# Directions for this task
Give the data again exactly as written, without any of its pictures.

# Provided material
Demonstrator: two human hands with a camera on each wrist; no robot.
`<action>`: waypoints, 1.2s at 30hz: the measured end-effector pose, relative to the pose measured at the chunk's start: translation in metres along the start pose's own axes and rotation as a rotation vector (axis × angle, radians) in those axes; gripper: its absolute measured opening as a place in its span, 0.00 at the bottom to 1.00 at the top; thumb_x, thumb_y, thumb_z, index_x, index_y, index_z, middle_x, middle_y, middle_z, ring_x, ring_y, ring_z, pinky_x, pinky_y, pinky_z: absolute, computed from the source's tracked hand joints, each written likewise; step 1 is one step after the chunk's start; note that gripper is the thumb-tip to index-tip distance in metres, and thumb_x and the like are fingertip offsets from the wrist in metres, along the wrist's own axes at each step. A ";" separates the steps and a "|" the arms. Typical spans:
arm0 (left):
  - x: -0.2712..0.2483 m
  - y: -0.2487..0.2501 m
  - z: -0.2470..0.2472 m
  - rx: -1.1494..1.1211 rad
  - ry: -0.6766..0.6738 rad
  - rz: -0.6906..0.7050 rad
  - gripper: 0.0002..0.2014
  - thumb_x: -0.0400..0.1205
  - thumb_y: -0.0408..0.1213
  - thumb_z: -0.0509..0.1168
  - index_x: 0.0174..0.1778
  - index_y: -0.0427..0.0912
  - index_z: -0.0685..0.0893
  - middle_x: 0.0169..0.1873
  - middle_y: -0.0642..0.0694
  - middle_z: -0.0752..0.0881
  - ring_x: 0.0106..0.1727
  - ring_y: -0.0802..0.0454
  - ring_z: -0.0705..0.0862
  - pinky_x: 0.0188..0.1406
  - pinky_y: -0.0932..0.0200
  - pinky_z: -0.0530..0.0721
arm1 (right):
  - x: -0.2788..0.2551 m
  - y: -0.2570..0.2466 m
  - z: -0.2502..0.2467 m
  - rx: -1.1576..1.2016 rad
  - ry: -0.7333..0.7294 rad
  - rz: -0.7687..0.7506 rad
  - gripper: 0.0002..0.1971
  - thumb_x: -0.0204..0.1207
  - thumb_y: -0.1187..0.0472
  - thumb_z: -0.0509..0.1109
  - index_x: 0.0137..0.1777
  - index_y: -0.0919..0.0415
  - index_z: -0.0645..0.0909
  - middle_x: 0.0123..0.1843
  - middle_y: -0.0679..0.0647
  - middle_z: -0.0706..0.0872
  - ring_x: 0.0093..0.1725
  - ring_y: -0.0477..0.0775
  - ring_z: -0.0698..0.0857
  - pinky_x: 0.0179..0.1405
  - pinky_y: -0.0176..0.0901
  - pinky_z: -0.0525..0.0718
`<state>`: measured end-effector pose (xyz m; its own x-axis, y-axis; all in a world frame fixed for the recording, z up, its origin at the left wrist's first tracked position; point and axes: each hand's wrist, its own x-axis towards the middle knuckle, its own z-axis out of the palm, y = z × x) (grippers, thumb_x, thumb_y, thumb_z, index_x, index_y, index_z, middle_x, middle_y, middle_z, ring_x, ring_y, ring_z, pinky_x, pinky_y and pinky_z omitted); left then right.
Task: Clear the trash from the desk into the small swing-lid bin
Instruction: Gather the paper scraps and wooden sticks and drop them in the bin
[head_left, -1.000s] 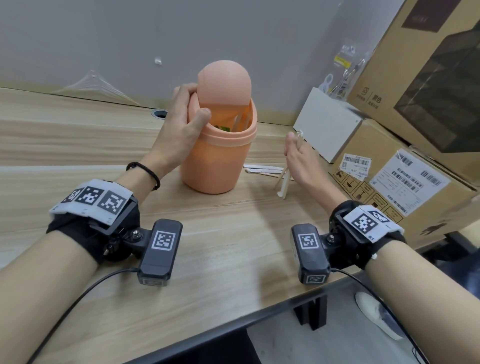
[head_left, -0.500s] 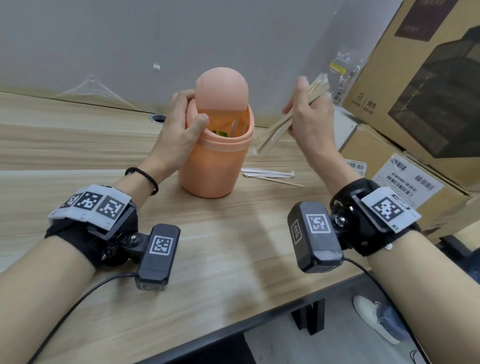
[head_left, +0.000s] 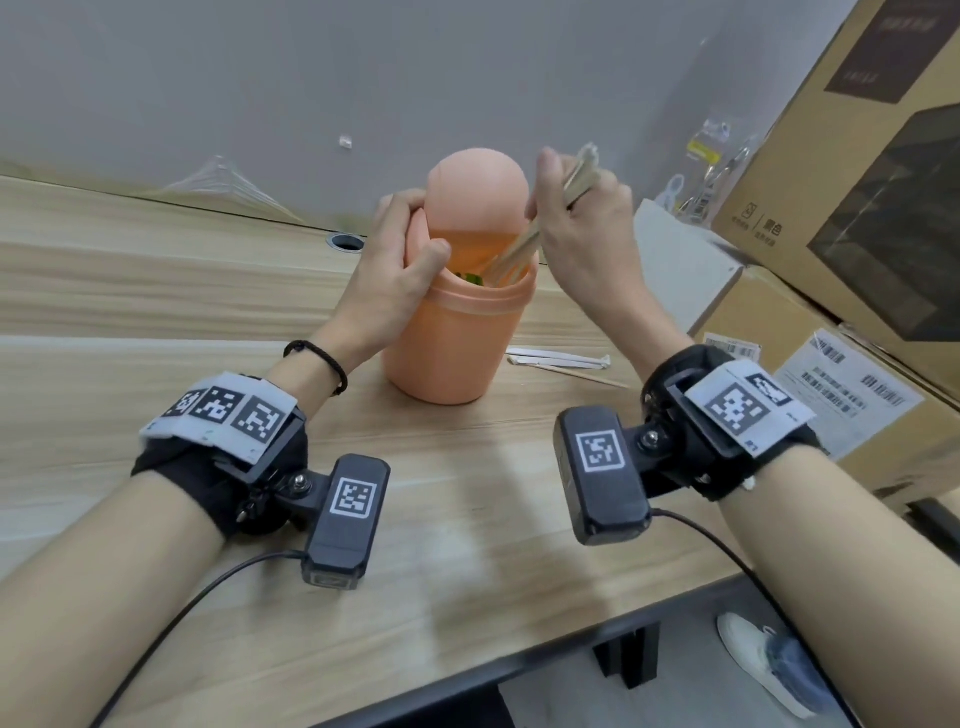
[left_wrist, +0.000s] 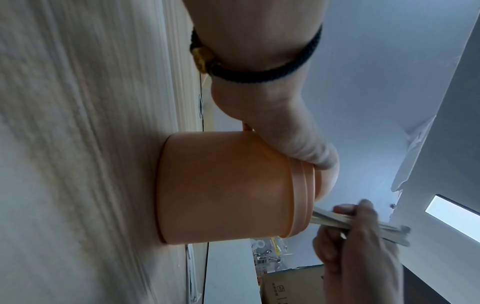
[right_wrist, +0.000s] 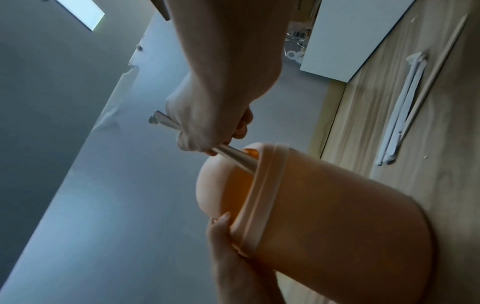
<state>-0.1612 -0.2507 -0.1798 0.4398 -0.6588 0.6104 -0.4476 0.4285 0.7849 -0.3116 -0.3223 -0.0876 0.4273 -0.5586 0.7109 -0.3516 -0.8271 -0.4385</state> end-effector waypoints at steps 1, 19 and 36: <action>0.000 0.000 0.000 0.003 -0.002 0.001 0.23 0.75 0.51 0.57 0.65 0.47 0.73 0.56 0.49 0.71 0.56 0.65 0.73 0.61 0.66 0.72 | -0.003 0.004 0.003 -0.048 -0.032 -0.009 0.25 0.85 0.49 0.56 0.28 0.60 0.76 0.20 0.46 0.75 0.22 0.48 0.77 0.27 0.44 0.73; -0.001 0.001 0.001 0.013 0.015 0.016 0.17 0.78 0.41 0.59 0.64 0.48 0.72 0.55 0.51 0.70 0.53 0.78 0.71 0.57 0.77 0.68 | -0.014 0.023 0.011 0.059 -0.388 0.241 0.17 0.73 0.55 0.66 0.56 0.55 0.63 0.57 0.57 0.74 0.49 0.51 0.77 0.44 0.43 0.74; -0.002 0.004 0.000 0.016 0.004 -0.015 0.21 0.79 0.44 0.58 0.68 0.44 0.73 0.54 0.53 0.70 0.55 0.70 0.72 0.59 0.72 0.70 | -0.025 0.029 -0.035 0.530 -0.463 0.249 0.10 0.74 0.51 0.76 0.53 0.52 0.84 0.41 0.60 0.74 0.37 0.49 0.75 0.39 0.43 0.75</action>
<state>-0.1634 -0.2476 -0.1783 0.4498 -0.6628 0.5987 -0.4532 0.4083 0.7924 -0.3614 -0.3303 -0.0985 0.7355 -0.6061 0.3027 -0.0856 -0.5264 -0.8459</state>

# Exercise result
Demonstrator: two human hands with a camera on each wrist; no robot.
`<action>`: waypoints, 1.2s at 30hz: the measured end-effector pose, relative to the pose measured at the chunk's start: translation in metres along the start pose's own axes and rotation as a rotation vector (axis × angle, radians) in those axes; gripper: its absolute measured opening as a place in its span, 0.00 at the bottom to 1.00 at the top; thumb_x, thumb_y, thumb_z, index_x, index_y, index_z, middle_x, middle_y, middle_z, ring_x, ring_y, ring_z, pinky_x, pinky_y, pinky_z: absolute, computed from the source's tracked hand joints, each written likewise; step 1 is one step after the chunk's start; note that gripper is the thumb-tip to index-tip distance in metres, and thumb_x and the like are fingertip offsets from the wrist in metres, along the wrist's own axes at each step. A ";" separates the steps and a "|" the arms. Typical spans:
arm0 (left):
  - x: -0.2712..0.2483 m
  - y: -0.2487..0.2501 m
  - z: -0.2470..0.2472 m
  - rx: -1.1494..1.1211 rad
  - ry: -0.6766..0.6738 rad
  - rz: -0.6906..0.7050 rad
  - gripper: 0.0002..0.2014
  - thumb_x: -0.0400..0.1205
  - thumb_y: -0.0408..0.1213
  - thumb_z: -0.0509..0.1168
  - index_x: 0.0174..0.1778
  - index_y: -0.0427..0.0912
  - index_z: -0.0685..0.0893
  - middle_x: 0.0169..0.1873
  - middle_y: -0.0642..0.0694
  - middle_z: -0.0752..0.0881
  - ring_x: 0.0106..0.1727
  - ring_y: -0.0802..0.0454
  - ring_z: -0.0705..0.0862
  - pinky_x: 0.0188..0.1406
  - pinky_y: -0.0932..0.0200
  - pinky_z: -0.0530..0.0721
arm1 (right):
  - x: -0.2788..0.2551 m
  - y: -0.2570..0.2466 m
  - z: -0.2502..0.2467 m
  - rx: -1.1576..1.2016 rad
  - ry: -0.7333..0.7294 rad
  - rz: -0.7687..0.7506 rad
  - gripper: 0.0002..0.1971
  - thumb_x: -0.0204..0.1207
  - thumb_y: -0.1187..0.0472
  - thumb_z: -0.0509..0.1109
  - index_x: 0.0137..0.1777
  - index_y: -0.0919..0.0415
  - index_z: -0.0645..0.0909
  - middle_x: 0.0123..0.1843
  - middle_y: -0.0679..0.0647
  - middle_z: -0.0706..0.0872
  - ring_x: 0.0093..0.1725
  - ring_y: -0.0477..0.0775
  - ring_z: -0.0698..0.0857
  - pinky_x: 0.0179..0.1405
  - pinky_y: -0.0176..0.0901
  - pinky_z: -0.0525..0.0718
`<state>`: measured end-effector pose (xyz m; its own x-axis, y-axis; all in a world frame fixed for the recording, z up, its origin at the left wrist's first tracked position; point and axes: each hand's wrist, its own x-axis towards the middle knuckle, its own z-axis out of the palm, y = z × x) (grippers, thumb_x, thumb_y, thumb_z, index_x, index_y, index_z, middle_x, middle_y, middle_z, ring_x, ring_y, ring_z, pinky_x, pinky_y and pinky_z omitted); left then right.
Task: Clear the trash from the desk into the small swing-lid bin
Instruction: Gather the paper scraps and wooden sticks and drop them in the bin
[head_left, -1.000s] 
[head_left, -0.500s] 
[head_left, +0.000s] 
[left_wrist, +0.000s] 
[right_wrist, +0.000s] 
<state>-0.1612 -0.2507 -0.1798 0.4398 -0.6588 0.6104 -0.4476 0.4285 0.7849 -0.3116 -0.3223 -0.0876 0.4273 -0.5586 0.7109 -0.3516 -0.8271 -0.4385</state> end-effector waypoints at steps 1, 19 and 36: <action>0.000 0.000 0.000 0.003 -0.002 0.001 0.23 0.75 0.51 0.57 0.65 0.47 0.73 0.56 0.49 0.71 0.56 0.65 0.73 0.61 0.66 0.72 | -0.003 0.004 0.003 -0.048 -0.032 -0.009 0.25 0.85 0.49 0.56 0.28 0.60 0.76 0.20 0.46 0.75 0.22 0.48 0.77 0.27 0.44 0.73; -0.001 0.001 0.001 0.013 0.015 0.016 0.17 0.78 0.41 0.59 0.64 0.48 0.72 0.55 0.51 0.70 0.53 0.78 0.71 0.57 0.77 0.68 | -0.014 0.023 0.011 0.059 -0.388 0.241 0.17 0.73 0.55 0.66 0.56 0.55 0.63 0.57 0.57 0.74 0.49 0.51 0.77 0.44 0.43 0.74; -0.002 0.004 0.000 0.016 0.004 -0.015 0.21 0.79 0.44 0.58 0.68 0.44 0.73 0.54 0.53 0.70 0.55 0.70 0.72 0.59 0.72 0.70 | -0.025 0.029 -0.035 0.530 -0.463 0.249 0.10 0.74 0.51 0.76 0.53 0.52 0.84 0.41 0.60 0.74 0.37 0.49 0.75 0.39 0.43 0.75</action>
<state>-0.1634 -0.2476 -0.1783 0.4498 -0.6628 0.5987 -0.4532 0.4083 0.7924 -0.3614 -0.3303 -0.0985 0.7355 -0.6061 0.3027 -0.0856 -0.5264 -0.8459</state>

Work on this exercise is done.